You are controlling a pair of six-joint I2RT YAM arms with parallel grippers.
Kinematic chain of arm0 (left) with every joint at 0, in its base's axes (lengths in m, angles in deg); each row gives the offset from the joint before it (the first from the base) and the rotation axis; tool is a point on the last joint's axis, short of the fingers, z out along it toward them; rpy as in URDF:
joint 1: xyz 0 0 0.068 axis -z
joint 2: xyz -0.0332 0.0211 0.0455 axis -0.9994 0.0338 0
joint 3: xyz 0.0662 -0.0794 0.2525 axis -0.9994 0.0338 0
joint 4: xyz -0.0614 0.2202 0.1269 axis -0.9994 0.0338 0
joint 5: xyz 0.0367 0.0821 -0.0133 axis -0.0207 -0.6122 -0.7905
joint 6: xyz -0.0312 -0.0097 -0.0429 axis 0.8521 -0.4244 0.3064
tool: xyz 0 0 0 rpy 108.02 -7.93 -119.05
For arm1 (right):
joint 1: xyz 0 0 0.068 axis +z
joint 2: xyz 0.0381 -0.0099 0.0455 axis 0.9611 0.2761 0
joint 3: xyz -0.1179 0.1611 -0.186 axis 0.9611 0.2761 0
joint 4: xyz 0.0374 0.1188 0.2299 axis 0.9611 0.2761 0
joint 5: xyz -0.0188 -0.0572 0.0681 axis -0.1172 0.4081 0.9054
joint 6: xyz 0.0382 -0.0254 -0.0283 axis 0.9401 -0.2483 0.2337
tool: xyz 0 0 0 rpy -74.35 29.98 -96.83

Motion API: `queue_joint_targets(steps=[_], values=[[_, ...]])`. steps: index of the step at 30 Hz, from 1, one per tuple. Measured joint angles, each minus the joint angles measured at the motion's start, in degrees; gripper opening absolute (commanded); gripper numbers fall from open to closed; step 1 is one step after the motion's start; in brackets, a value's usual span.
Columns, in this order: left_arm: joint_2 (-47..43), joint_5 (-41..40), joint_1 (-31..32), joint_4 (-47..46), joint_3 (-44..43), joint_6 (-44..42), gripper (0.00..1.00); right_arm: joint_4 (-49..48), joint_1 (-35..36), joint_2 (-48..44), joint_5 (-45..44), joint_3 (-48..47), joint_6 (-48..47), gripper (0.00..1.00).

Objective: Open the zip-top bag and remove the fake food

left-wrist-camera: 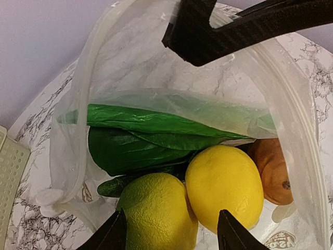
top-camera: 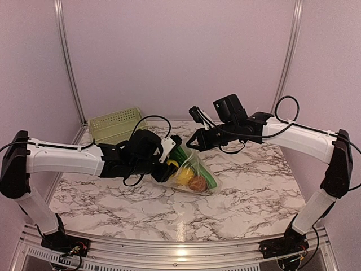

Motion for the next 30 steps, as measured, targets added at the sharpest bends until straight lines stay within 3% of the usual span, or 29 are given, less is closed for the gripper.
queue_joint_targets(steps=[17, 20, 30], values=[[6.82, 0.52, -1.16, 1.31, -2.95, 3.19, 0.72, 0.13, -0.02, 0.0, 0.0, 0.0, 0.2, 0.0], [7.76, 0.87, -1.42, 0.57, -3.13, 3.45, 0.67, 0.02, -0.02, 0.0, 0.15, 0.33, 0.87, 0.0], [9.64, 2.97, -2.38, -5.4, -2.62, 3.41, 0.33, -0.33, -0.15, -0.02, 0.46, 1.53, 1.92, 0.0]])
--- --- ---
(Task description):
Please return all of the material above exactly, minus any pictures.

(Exercise response):
You are controlling a pair of six-joint I2RT YAM arms with parallel grippers.
Kinematic chain of arm0 (left) with every joint at 0, in its base's axes (lengths in m, angles in deg); each row gives the offset from the joint before it (the first from the base) and the rotation axis; tool is a point on the last joint's axis, short of the fingers, z out along it toward them; rpy as in URDF:
joint 1: xyz 0 0 0.068 axis -z
joint 2: xyz -0.0332 0.0211 0.0455 axis -0.9994 0.0338 0
joint 3: xyz 0.0662 -0.0794 0.2525 axis -0.9994 0.0338 0
joint 4: xyz -0.0614 0.2202 0.1269 axis -0.9994 0.0338 0
joint 5: xyz 0.0367 0.0821 -0.0133 axis -0.0207 -0.6122 -0.7905
joint 6: xyz -0.0312 -0.0097 -0.0429 axis 0.8521 -0.4244 0.3064
tool: xyz 0 0 0 rpy 108.02 -7.93 -119.05
For arm1 (right):
joint 1: xyz 0 0 0.068 axis +z
joint 2: xyz 0.0381 -0.0099 0.0455 axis 0.9611 0.2761 0
joint 3: xyz -0.1179 0.1611 -0.186 axis 0.9611 0.2761 0
joint 4: xyz 0.0374 0.1188 0.2299 axis 0.9611 0.2761 0
joint 5: xyz -0.0188 -0.0572 0.0681 axis -0.1172 0.4081 0.9054
joint 6: xyz 0.0382 -0.0254 -0.0283 axis 0.9401 -0.2483 0.2337
tool: xyz 0 0 0 rpy -74.35 29.98 -96.83

Motion API: `queue_joint_targets(steps=[_], values=[[_, ...]])`. steps: index of the step at 30 Hz, from 1, one per tuple. Measured joint angles, each minus the joint angles measured at the motion's start, in degrees; gripper opening absolute (commanded); gripper numbers fall from open to closed; step 1 is one step after the motion's start; in brackets, a value's usual span.
Columns, in this order: left_arm: joint_2 (-47..43), joint_5 (-41..40), joint_1 (-31..32), joint_4 (-47..46), joint_3 (-44..43), joint_6 (-44..42), gripper (0.00..1.00); right_arm: joint_4 (-49..48), joint_1 (-35..36), joint_2 (-48..44), joint_5 (-45..44), joint_3 (-48..47), joint_6 (-48..47), gripper (0.00..1.00).

Objective: Open the zip-top bag and remove the fake food

left-wrist-camera: 
top-camera: 

Motion for the next 30 steps, as measured, targets added at the sharpest bends until straight lines stay within 3% of the usual span, or 29 are given, less is closed for the gripper.
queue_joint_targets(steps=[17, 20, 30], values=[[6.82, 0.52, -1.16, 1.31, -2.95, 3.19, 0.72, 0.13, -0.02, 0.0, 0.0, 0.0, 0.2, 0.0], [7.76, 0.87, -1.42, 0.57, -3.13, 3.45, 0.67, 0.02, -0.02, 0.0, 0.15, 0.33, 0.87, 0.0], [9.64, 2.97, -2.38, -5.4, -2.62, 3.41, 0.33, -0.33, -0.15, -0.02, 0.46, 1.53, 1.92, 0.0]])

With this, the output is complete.